### PROBLEM TO WORK ON
Copy out the full data exactly as given; pictures should not be included.

### PROVIDED MATERIAL
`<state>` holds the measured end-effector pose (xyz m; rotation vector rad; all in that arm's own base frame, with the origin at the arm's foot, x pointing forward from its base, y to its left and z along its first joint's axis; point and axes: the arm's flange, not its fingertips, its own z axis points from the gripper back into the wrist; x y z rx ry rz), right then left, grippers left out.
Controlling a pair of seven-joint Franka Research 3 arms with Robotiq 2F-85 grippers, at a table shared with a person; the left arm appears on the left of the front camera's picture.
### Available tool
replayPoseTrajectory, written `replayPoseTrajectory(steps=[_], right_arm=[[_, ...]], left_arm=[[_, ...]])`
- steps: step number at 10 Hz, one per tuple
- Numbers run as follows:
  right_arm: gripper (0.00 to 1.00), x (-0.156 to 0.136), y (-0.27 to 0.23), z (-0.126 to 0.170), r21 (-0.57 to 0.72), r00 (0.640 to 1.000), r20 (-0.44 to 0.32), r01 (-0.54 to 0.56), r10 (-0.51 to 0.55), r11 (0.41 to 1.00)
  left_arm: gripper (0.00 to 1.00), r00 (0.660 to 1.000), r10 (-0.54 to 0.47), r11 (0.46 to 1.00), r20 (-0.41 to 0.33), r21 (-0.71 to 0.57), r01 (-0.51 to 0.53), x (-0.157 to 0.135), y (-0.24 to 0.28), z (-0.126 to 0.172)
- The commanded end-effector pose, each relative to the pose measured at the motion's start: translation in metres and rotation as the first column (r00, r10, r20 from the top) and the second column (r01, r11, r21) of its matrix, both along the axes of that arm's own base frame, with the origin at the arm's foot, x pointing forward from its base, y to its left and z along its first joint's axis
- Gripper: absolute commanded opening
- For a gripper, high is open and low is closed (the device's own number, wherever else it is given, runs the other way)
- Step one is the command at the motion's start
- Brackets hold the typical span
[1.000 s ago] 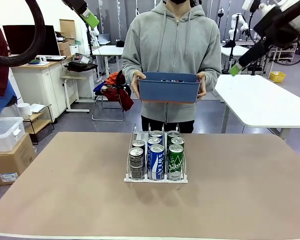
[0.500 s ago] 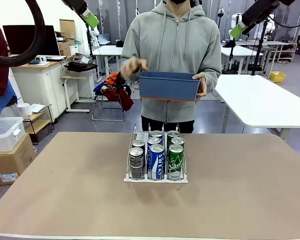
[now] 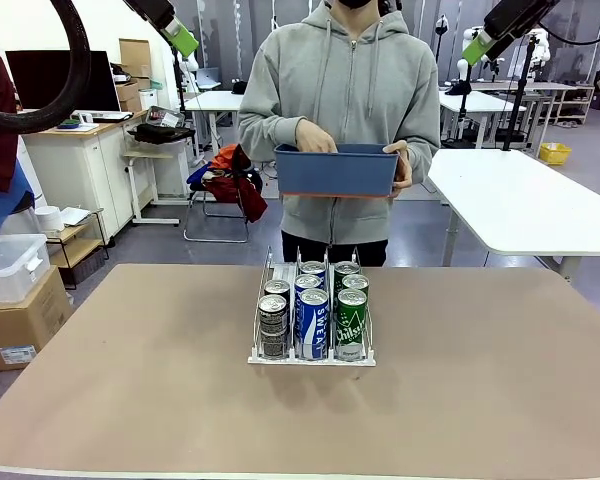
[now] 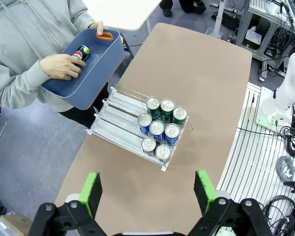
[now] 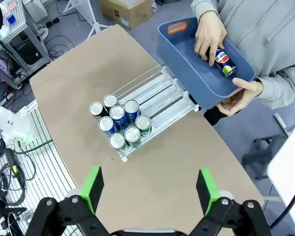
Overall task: Fill the beverage cans into the dispenser.
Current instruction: Pick up the Pepsi coke handed by the human.
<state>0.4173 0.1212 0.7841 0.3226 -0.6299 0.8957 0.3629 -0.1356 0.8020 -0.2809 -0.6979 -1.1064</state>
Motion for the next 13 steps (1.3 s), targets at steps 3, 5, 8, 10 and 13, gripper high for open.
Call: replayPoseTrajectory(steps=[3, 5, 8, 10, 13], right_arm=[[1.0, -0.0023, 0.0, 0.0013, 0.003, 1.0, 0.003, -0.006, 0.006, 1.0], [1.0, -0.0023, 0.0, 0.0013, 0.003, 1.0, 0.003, -0.006, 0.006, 1.0], [1.0, -0.0023, 0.0, 0.0013, 0.003, 1.0, 0.003, -0.006, 0.006, 1.0], [1.0, -0.0023, 0.0, 0.0013, 0.003, 1.0, 0.003, -0.006, 0.006, 1.0], [1.0, -0.0023, 0.0, 0.0013, 0.003, 1.0, 0.003, -0.006, 0.006, 1.0]], left_arm=[[1.0, 1.0, -0.017, 1.0, -0.006, -0.008, 0.017, -0.0005, 0.0031, -0.0004], [1.0, 1.0, -0.017, 1.0, -0.006, -0.008, 0.017, -0.0005, 0.0031, -0.0004], [1.0, 1.0, -0.017, 1.0, -0.006, -0.008, 0.017, -0.0005, 0.0031, -0.0004], [1.0, 1.0, -0.017, 1.0, -0.006, -0.008, 0.017, -0.0005, 0.0031, -0.0004], [1.0, 1.0, -0.017, 1.0, -0.006, -0.008, 0.017, -0.0005, 0.0031, -0.0004]])
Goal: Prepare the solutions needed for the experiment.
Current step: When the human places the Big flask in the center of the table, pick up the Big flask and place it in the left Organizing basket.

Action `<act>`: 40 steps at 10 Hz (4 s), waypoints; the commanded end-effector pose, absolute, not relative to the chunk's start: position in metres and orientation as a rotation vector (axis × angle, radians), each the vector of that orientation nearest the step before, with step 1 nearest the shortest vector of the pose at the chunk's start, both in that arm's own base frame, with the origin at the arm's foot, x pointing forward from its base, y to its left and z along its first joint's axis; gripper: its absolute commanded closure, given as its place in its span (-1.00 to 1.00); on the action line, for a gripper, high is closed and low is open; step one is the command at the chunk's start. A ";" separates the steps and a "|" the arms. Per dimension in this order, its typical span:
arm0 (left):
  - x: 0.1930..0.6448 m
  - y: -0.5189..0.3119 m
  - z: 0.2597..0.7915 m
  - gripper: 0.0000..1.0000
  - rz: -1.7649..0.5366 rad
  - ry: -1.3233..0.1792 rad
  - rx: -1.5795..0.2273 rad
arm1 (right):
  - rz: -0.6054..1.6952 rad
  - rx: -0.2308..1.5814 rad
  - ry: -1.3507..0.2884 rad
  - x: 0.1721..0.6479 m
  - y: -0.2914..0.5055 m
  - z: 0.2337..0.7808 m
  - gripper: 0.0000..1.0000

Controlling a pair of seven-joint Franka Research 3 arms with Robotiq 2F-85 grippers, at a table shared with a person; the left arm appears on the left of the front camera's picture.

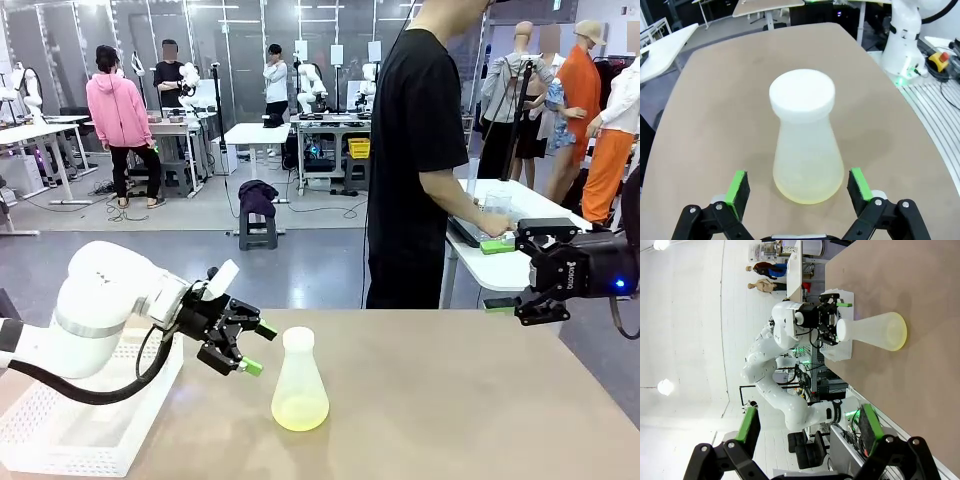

### OUTPUT BELOW
`<state>` holds the measured end-effector pose (xyz m; rotation vector rad; all in that arm's own base frame, with the origin at the arm's foot, x pointing forward from its base, y to its left and z along its first joint's axis; point and axes: the arm's flange, not its fingertips, its own z axis points from the gripper back into the wrist; x y z rx ry rz), right then left, grippers left out.
Controlling a pair of seven-joint Franka Research 3 arms with Robotiq 2F-85 grippers, at a table shared with a person; the left arm appears on the left of the front camera's picture.
### Available tool
replayPoseTrajectory, written `replayPoseTrajectory(steps=[_], right_arm=[[_, ...]], left_arm=[[_, ...]])`
- steps: step number at 10 Hz, one per tuple
- Numbers run as follows:
  right_arm: gripper (0.00 to 1.00), x (-0.156 to 0.136), y (-0.27 to 0.23), z (-0.126 to 0.170), r21 (-0.57 to 0.72), r00 (0.640 to 1.000), r20 (-0.44 to 0.32), r01 (-0.54 to 0.56), r10 (-0.51 to 0.55), r11 (0.41 to 1.00)
  left_arm: gripper (0.00 to 1.00), r00 (0.660 to 1.000), r10 (-0.54 to 0.47), r11 (0.46 to 1.00), r20 (-0.41 to 0.33), r21 (-0.71 to 0.57), r01 (-0.51 to 0.53), x (-0.157 to 0.135), y (-0.24 to 0.28), z (-0.126 to 0.172)
- The commanded end-effector pose, each relative to the pose measured at the motion's start: translation in metres and rotation as the first column (r00, r10, r20 from the top) and the second column (r01, r11, r21) of its matrix, both along the axes of that arm's own base frame, with the origin at the arm's foot, x pointing forward from its base, y to its left and z along its first joint's axis
- Gripper: absolute commanded opening
- For a gripper, high is open and low is closed (the device's own number, wherever else it is given, runs the other way)
- Step one is the command at the motion's start
- Brackets hold the typical span
[1.000 s ago] 
[0.500 s ago] 
[now] 
[now] 
[now] 
Overall task: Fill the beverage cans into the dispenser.
Current instruction: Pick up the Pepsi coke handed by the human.
<state>0.4173 0.1212 0.7841 0.3226 -0.6299 0.8957 0.3629 -0.1356 0.8020 -0.2809 -0.6979 -1.1064</state>
Motion for the next 13 steps (1.3 s), targets at steps 3, 5, 8, 10 and 13, gripper high for open.
Call: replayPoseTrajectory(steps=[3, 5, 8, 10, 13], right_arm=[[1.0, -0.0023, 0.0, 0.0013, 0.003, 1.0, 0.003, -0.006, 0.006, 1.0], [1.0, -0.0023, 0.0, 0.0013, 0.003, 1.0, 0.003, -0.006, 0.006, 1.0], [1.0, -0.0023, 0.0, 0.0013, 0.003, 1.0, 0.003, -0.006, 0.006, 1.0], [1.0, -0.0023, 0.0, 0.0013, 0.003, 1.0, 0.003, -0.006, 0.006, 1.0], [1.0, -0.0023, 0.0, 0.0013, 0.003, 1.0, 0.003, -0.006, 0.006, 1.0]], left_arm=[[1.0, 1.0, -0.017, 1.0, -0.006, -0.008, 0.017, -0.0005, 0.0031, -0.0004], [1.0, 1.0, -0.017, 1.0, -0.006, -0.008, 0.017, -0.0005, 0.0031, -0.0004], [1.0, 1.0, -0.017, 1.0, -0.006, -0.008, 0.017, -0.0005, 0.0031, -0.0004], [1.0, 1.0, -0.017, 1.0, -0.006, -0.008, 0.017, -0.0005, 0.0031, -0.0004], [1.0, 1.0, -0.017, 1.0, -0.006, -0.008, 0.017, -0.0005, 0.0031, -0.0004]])
Goal: Prepare the solutions needed for the experiment.
Current step: When the human places the Big flask in the center of the table, pick up the Big flask and place it in the left Organizing basket.

Action `<act>`: 40 steps at 10 Hz (4 s), waypoints; the commanded end-effector pose, absolute, not relative to the chunk's start: position in metres and orientation as a rotation vector (axis × angle, radians), each the vector of that orientation nearest the step before, with step 1 nearest the shortest vector of the pose at the chunk's start, both in that arm's own base frame, with the origin at the arm's foot, x pointing forward from its base, y to its left and z along its first joint's axis; gripper: its absolute commanded closure, given as its place in its span (-1.00 to 1.00); on the action line, for a gripper, high is closed and low is open; step one is the command at the chunk's start. A ";" separates the steps and a "|" the arms. Per dimension in this order, its typical span:
arm0 (left):
  - x: 0.1930..0.6448 m
  - y: -0.5189..0.3119 m
  - z: 0.2597..0.7915 m
  - gripper: 0.0000..1.0000
  - rz: -1.7649..0.5366 rad
  - ry: -1.3233..0.1792 rad
  - rx: -1.5795..0.2273 rad
arm1 (right):
  - rz: -0.6054..1.6952 rad
  - rx: -0.2308..1.5814 rad
  - ry: -1.3507..0.2884 rad
  - x: 0.1721..0.6479 m
  - y: -0.2914..0.5055 m
  - z: 0.2337..0.7808 m
  - gripper: 0.0000..1.0000

Controlling a pair of seven-joint Franka Research 3 arms with Robotiq 2F-85 grippers, at a table shared with a person; the left arm appears on the left of the front camera's picture.

With this, the exercise is done.